試合は、「早い時間から仕掛ける」との今井監督の言葉そのままに、立ち上がりから徳島が前へ向かう姿勢を見せる。左サイドの石田、右サイドの塩川を多用し、ピッチを広く使った展開で積極的に先制点を狙った。そして、20分には決定的なチャンスも迎える。オーバーラップした塩川が右サイドから中央へとドリブルで割って入りミドルシュート。これは惜しくもクロスバーを叩いたが、徳島としてはうまくリズムに乗りつつあるように思われた。
が、その10分後、冒頭の場面が訪れる。徳島はハーフライン付近左サイドで不用意なミスパスからボールを奪われると、フッキにドリブルで一気に持ち上がられ、最後はスルーパスに走り込んだ廣山にゴールを奪われてしまった。
徳島としては自らのミスから与えてしまった失点。
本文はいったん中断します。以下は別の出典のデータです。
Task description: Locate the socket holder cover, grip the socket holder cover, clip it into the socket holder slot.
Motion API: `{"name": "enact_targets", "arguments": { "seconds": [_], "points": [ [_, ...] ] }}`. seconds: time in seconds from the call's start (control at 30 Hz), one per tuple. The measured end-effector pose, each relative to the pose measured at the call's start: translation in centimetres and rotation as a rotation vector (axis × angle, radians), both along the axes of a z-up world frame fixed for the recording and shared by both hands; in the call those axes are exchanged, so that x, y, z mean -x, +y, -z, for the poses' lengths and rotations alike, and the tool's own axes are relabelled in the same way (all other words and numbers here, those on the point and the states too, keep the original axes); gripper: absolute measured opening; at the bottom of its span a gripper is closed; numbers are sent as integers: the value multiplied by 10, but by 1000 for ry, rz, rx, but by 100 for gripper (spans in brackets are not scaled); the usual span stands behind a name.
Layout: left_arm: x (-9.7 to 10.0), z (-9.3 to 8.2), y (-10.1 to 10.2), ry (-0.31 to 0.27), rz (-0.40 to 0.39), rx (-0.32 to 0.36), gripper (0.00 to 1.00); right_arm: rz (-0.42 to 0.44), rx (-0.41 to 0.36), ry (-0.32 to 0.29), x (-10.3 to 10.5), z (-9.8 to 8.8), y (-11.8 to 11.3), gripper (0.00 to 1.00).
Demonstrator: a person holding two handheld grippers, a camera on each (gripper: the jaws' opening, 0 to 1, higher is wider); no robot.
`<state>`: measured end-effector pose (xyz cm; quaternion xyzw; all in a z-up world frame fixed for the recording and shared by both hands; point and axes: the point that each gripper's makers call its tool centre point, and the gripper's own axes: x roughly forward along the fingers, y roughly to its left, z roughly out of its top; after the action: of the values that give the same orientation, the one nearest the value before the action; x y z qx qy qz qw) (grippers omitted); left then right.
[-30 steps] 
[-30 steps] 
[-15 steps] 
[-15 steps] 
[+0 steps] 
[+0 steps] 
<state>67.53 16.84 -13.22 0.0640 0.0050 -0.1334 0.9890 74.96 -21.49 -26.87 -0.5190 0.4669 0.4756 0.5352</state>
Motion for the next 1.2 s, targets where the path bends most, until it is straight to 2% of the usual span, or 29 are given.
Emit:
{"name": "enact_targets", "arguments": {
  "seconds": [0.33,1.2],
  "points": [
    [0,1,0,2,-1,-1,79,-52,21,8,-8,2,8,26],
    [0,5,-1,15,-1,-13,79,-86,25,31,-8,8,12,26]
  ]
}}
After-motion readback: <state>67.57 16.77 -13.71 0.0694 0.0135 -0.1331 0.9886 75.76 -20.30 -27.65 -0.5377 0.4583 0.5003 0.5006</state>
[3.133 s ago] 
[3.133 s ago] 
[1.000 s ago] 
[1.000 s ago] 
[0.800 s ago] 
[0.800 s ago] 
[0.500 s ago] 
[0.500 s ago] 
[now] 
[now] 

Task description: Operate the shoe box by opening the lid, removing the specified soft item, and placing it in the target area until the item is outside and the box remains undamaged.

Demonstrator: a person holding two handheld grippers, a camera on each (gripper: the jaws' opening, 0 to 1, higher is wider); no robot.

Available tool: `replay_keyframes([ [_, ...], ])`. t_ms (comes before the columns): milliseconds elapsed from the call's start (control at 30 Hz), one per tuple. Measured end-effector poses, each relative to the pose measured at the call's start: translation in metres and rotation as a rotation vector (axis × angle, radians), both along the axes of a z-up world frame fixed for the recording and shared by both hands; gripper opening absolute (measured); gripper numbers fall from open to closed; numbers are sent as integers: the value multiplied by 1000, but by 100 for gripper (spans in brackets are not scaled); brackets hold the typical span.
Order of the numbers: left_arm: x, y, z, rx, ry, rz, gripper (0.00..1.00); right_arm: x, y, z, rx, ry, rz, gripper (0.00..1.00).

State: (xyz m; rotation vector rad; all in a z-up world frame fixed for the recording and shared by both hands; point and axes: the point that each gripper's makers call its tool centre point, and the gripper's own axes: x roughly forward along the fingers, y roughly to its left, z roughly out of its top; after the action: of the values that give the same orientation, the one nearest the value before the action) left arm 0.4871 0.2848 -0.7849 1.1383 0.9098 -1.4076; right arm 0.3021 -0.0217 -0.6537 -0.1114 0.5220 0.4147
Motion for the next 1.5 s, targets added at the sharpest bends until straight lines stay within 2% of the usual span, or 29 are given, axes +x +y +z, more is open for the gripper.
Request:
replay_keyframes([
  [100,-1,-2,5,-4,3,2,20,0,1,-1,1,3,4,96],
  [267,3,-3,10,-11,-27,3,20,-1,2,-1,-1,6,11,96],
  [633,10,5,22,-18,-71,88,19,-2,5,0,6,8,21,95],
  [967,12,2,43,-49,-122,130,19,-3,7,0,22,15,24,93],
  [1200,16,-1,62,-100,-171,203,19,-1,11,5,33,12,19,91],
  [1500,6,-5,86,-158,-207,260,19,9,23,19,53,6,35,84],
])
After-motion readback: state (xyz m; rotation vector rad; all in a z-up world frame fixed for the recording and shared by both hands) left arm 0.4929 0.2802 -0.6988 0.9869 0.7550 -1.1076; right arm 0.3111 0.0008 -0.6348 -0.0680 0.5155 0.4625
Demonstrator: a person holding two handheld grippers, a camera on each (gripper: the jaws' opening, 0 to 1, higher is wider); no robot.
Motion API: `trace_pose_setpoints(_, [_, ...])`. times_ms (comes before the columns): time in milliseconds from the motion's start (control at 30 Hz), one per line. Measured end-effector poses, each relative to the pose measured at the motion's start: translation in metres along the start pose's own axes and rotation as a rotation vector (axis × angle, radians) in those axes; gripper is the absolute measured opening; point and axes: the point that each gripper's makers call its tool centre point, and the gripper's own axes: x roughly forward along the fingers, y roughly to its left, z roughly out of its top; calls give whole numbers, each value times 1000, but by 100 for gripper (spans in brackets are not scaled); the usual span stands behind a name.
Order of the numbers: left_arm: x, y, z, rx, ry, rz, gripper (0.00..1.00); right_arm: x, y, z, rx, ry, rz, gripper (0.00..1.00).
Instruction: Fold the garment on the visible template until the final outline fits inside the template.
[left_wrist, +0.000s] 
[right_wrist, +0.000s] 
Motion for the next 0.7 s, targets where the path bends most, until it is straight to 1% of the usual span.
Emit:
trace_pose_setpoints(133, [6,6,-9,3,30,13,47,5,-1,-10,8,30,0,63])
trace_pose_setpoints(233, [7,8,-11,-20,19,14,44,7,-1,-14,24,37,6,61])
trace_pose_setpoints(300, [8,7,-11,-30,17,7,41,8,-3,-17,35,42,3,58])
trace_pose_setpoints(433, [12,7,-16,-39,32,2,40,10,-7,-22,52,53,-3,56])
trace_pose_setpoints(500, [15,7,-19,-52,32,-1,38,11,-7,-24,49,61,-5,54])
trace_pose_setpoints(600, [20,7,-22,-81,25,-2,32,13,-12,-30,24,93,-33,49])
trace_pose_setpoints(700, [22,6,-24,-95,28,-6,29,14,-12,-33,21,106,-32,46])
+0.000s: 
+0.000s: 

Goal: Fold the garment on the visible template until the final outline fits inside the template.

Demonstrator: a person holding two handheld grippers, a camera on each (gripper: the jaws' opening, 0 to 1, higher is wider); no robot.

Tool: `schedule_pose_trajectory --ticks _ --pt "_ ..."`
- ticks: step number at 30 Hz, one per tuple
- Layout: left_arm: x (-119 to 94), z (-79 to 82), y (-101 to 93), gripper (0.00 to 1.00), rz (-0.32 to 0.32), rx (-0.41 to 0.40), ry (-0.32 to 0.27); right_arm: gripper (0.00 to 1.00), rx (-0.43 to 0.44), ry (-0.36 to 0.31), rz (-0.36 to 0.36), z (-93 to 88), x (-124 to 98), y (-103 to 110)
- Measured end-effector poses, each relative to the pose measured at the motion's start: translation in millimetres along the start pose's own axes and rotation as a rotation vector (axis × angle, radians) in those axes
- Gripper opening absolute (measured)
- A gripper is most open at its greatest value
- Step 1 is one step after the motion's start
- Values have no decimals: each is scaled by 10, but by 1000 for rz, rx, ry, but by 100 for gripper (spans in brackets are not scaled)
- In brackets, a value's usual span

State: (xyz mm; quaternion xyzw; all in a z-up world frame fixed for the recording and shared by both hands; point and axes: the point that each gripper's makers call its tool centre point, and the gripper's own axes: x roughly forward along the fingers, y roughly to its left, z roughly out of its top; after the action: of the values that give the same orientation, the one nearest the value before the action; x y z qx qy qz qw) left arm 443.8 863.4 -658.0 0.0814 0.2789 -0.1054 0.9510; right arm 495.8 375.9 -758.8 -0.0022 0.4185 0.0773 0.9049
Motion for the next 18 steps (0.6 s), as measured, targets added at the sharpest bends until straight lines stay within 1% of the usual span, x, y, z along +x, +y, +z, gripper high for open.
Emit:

先手を取り波に乗りたかったチームに大きな痛手となったことは言うまでもない。逆に「厳しいコンディション(29度近い暑さ)の中で後半まで走れるかどうか心配だったので、できるだけ前半のうちに1点欲しかった」ラモス監督にとっては理想的な展開。決してリズムが悪かったわけではないが、それでも徳島DF陣を攻めあぐねていただけに、東京Vにしてみれば『してやったり』の先制点だっただろう。
一方、その後は徳島も再び持ち前の守備力を取り戻し、それをベースに反撃を試みる。後半には展開力のある岡本、前への積極性が光るアンドレを立て続けに投入して同点への糸口を探り続けた。しかし、思うように試合は運ばない。時間の経過とともに選手たちには連戦の疲労が見られるようになり、つなぎの段階でのパスのズレ、またラストボールの精度の欠如などが目立つように。そして、セットプレーでこそ河野があと一歩のヘディングシュートを放つなど可能性を感じさせたが、結局流れの中からはいい形を作ることが出来ず、とうとう同点は最後まで叶わなかった。
こうして6試合ぶりの敗戦を喫した徳島。90分ほとんどの時間で集中した守備を見せながらも、わずかなほころびを突かれたことが苦い結果を招いてしまったと言えるだろう。選手たちはきっと、ほんの一瞬の甘さも命取りとなることを痛感したに違いない。今後に向けては一瞬たりとも集中を切らさないメンタル面の強化が求められる。
対して、徳島のミスを見逃さず得点に繋げる巧者ぶりを見せた東京Vはこれで14節以降4勝1分け。まさしく本調子を取り戻した感がある。屈辱の7連敗を味わった選手たちが精神的な成長を遂げたであろう今、悲願のJ1昇格に向け巻き返す準備は整いつつある。